Quint and Hooper have little time for each other and don’t bother to hide it, except when they’re drunk. Quint never misses an opportunity to be dismissive of Hooper.
You have city hands, Mr. Hooper. You been countin' money all your life.
Quint
What we have here are two sub-archetypes in the Sage family: the boffin and the battle-scarred veteran.
And both of these sub-archetypes exist in every advisory firm that I’ve advised, although I haven’t met any larger-than-life caricatures like Quint and Hooper yet. More’s the pity.
Boffins tend to be the younger advisers. Their academic credentials are impeccable. Their vocational qualifications are fresh and relevant. They’re at the cutting edge of theory in their field of expertise.

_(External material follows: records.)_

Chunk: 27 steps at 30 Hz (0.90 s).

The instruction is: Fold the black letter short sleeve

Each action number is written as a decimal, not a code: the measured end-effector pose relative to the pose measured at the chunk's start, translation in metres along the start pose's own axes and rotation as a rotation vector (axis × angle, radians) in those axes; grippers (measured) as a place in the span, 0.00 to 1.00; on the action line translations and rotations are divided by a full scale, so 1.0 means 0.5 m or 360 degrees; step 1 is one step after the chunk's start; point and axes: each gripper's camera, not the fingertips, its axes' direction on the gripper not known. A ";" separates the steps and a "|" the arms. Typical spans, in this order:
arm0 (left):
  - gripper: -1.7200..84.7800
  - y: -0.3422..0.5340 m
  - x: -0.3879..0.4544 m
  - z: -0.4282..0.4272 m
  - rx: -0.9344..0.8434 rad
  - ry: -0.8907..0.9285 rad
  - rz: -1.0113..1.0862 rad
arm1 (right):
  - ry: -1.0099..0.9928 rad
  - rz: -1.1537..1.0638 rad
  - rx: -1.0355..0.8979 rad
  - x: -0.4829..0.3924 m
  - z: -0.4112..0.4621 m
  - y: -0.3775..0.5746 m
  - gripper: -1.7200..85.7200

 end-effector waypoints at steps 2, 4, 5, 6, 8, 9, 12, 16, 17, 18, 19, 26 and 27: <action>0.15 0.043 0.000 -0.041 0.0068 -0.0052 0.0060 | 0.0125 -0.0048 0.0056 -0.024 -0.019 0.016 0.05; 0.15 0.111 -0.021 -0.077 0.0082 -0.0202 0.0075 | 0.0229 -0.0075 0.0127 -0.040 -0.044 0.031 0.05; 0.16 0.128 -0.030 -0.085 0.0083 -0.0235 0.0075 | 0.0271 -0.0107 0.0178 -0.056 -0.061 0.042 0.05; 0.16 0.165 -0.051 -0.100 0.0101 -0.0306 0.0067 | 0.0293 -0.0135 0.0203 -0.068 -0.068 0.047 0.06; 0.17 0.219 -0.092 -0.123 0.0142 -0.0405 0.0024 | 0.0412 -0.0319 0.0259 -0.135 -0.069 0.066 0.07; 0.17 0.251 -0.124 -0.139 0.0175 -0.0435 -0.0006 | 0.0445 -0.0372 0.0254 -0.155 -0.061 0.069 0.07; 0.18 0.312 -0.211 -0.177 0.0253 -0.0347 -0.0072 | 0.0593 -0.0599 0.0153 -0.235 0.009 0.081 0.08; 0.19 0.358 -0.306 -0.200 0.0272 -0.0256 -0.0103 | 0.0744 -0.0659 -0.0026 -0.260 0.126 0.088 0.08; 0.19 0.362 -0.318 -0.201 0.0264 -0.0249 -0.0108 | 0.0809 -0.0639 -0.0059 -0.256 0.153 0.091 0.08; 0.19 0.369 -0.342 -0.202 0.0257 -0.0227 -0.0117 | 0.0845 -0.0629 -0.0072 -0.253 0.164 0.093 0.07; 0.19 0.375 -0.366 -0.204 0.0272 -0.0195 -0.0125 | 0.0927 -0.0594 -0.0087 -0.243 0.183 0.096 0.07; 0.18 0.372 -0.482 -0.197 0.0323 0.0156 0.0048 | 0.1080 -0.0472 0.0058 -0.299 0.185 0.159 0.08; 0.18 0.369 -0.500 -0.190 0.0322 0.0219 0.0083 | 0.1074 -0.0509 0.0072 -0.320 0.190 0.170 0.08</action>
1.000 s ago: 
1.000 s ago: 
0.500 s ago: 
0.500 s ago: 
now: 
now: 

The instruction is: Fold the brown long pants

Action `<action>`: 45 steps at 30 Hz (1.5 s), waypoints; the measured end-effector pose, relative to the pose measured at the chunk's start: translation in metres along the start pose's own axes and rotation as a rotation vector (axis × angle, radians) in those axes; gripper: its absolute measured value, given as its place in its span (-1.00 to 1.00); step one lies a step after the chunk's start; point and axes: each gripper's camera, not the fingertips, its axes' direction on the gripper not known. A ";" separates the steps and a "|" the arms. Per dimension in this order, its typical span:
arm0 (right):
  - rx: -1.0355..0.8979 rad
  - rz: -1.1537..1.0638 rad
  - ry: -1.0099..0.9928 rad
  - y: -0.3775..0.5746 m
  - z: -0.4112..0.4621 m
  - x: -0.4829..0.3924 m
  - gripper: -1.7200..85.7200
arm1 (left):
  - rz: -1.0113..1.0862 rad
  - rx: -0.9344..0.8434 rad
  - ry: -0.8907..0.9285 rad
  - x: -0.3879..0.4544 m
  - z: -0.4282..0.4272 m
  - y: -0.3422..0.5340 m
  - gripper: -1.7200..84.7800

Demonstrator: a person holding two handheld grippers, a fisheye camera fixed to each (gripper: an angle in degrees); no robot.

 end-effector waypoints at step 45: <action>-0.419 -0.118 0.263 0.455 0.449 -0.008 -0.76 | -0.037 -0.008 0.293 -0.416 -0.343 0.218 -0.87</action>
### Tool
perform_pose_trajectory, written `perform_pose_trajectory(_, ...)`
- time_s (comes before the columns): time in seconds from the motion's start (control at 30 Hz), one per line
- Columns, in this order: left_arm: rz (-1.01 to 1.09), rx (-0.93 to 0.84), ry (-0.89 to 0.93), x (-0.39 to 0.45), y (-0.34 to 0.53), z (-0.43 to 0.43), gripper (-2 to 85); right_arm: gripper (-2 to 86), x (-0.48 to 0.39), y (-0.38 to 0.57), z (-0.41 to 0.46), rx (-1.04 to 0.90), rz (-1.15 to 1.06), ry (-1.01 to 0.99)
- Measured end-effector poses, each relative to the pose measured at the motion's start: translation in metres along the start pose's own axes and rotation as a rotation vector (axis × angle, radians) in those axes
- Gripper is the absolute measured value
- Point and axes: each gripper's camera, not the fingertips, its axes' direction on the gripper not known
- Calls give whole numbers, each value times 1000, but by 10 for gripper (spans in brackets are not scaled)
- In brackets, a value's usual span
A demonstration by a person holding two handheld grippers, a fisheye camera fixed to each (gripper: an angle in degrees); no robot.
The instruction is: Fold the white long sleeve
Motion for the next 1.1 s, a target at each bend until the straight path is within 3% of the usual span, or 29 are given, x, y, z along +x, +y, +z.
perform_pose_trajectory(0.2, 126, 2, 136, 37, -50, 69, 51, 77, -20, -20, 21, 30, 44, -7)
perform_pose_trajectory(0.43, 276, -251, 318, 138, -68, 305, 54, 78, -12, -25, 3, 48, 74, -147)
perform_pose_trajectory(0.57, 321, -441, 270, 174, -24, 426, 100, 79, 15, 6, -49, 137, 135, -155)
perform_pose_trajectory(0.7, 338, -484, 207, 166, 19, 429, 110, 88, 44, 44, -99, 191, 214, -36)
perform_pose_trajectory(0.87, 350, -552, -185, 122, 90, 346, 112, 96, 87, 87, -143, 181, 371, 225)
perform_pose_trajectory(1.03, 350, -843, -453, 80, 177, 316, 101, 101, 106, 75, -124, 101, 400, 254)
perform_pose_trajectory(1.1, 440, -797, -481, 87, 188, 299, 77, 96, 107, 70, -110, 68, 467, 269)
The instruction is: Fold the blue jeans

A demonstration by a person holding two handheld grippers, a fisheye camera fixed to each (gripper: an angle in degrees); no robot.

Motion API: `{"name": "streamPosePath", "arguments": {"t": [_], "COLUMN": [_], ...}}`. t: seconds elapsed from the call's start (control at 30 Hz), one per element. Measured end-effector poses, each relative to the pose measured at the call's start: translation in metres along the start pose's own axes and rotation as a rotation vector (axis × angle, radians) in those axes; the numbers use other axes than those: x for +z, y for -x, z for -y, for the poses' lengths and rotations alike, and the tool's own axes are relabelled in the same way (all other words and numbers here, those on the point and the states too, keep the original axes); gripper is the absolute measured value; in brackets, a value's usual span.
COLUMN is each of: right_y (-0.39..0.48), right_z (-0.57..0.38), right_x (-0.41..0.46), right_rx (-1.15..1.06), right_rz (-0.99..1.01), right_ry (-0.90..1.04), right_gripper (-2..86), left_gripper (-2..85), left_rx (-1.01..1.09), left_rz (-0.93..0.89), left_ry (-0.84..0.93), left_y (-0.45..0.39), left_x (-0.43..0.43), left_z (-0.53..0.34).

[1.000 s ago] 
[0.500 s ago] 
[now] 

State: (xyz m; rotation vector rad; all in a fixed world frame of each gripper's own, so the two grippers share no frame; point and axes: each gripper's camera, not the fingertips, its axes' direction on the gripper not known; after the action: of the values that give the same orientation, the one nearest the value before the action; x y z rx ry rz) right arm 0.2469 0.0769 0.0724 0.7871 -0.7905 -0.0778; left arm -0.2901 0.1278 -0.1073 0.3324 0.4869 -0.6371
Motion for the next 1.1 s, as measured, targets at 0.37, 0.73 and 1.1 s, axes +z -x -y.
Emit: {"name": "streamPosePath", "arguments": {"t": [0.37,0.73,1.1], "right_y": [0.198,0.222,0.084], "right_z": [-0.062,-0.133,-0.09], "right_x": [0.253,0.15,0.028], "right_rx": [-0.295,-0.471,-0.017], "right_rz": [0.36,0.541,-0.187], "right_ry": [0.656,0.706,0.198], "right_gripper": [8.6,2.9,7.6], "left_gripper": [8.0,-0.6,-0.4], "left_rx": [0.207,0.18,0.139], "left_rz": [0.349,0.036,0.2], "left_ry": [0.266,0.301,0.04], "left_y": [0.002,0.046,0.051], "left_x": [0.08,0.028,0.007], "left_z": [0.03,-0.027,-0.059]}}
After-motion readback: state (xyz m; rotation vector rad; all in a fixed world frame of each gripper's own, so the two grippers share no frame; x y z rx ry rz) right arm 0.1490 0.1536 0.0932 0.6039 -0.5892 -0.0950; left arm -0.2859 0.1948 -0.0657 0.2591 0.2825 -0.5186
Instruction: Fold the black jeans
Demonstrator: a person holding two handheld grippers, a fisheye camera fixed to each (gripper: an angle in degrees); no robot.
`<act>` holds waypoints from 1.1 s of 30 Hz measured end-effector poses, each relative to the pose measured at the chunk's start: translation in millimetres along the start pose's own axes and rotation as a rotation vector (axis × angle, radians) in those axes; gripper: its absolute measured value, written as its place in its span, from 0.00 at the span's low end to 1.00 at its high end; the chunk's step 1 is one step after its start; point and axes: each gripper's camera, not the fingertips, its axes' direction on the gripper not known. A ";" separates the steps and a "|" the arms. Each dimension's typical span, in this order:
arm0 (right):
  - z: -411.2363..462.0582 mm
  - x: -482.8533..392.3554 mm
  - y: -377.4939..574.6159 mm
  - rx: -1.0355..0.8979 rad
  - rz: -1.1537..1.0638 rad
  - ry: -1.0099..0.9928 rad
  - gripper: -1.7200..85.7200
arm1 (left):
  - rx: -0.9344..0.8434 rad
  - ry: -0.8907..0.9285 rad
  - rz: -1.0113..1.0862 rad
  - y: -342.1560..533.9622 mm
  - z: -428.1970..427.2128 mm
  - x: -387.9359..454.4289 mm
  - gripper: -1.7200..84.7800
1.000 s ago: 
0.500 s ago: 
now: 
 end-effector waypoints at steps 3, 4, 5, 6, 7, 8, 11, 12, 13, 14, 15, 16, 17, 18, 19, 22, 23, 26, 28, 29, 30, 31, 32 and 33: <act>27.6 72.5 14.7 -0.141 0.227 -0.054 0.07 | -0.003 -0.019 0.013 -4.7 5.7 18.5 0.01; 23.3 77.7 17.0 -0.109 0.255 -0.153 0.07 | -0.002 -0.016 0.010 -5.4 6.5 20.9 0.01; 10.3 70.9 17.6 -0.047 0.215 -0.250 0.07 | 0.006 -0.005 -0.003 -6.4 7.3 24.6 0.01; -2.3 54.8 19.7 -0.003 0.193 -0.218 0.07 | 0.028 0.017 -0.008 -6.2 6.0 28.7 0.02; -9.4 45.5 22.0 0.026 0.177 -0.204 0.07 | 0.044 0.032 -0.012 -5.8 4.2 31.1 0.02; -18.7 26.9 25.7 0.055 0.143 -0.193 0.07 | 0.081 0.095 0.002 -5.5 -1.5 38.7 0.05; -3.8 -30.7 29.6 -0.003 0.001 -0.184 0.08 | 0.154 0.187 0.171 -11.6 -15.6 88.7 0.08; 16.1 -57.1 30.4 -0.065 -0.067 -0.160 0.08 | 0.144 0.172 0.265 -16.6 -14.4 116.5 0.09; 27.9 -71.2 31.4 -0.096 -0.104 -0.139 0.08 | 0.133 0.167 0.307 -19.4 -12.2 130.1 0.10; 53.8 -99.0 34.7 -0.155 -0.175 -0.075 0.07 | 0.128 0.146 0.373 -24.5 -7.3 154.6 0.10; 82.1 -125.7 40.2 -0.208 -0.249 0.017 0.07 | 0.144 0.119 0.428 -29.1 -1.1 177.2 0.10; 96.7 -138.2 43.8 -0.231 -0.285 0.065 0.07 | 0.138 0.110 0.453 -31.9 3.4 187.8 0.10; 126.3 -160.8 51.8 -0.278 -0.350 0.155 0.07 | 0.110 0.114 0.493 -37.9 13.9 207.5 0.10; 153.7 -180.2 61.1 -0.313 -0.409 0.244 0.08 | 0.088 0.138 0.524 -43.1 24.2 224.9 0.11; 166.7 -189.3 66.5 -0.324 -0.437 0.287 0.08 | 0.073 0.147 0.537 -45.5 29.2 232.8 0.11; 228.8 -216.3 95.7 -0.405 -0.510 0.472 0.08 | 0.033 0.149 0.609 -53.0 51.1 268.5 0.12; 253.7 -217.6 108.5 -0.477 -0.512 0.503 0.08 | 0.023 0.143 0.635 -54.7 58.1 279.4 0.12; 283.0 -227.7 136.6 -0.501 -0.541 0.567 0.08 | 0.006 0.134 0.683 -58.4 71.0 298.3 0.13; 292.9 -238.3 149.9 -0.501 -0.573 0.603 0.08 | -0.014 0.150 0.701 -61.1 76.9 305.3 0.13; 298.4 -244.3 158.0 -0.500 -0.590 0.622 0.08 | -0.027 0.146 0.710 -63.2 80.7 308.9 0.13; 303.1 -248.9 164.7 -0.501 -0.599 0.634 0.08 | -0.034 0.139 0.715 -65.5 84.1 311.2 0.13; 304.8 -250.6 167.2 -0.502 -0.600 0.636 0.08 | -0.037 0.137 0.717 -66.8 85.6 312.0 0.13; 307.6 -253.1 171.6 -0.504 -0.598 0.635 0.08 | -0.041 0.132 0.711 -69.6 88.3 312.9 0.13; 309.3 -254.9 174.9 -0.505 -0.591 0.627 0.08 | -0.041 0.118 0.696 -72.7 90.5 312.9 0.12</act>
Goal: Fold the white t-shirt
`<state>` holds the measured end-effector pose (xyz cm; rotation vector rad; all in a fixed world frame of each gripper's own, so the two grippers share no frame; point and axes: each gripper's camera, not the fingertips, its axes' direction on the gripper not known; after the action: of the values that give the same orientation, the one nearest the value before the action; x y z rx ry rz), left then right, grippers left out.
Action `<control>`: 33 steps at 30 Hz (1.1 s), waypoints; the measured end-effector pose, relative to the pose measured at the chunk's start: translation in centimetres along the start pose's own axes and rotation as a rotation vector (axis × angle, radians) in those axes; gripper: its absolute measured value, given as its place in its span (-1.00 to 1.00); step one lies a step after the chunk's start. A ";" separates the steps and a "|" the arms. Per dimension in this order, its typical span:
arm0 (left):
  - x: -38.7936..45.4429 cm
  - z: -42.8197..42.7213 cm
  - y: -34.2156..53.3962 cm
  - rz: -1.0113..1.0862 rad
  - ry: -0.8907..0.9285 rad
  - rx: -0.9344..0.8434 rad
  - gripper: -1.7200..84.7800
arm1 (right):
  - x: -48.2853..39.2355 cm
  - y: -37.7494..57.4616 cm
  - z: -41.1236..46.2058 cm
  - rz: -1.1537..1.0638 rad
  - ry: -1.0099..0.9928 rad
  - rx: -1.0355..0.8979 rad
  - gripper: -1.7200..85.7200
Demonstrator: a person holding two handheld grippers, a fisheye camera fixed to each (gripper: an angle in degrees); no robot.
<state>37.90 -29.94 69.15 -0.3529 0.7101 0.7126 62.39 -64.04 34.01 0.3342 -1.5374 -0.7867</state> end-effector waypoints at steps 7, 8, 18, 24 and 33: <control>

They make sure that their clients can see what’s coming and don’t miss any tricks.
The veterans are pragmatism personified. They’re alumni of the university of life and the school of hard knocks. They’ve had the t-shirt for years (it’s faded and a little yellow under the arms these days). They’ve got every knack and they’ve used every hack. They’re sceptical of cutting edge theory unless it has been shown to survive contact with the real world. They fix things. They unblock things. They head problems off at the pass. They keep their clients out of trouble.
Inhabiting is uninhibiting.
We’ve all met boffins and (figuratively) battle-scarred veterans. They’re easy characters to imagine, which makes them easy characters to inhabit, especially if you are a boffin or a veteran in real life.
When you’re staring down the barrel of a blank sheet of paper, anything that gets some words onto the page is a good idea. People who advise for a living might not see themselves as natural storytellers, even if most of them actually are. Channeling their inner Quint or Hooper can provide just the jump start they need. I’ve seen it work.
If writing in character, according to an archetype, gets the story ball rolling, who cares whether the underlying psychology is watertight? It might not turn you into Orwell. But nor will it turn you into an ogre.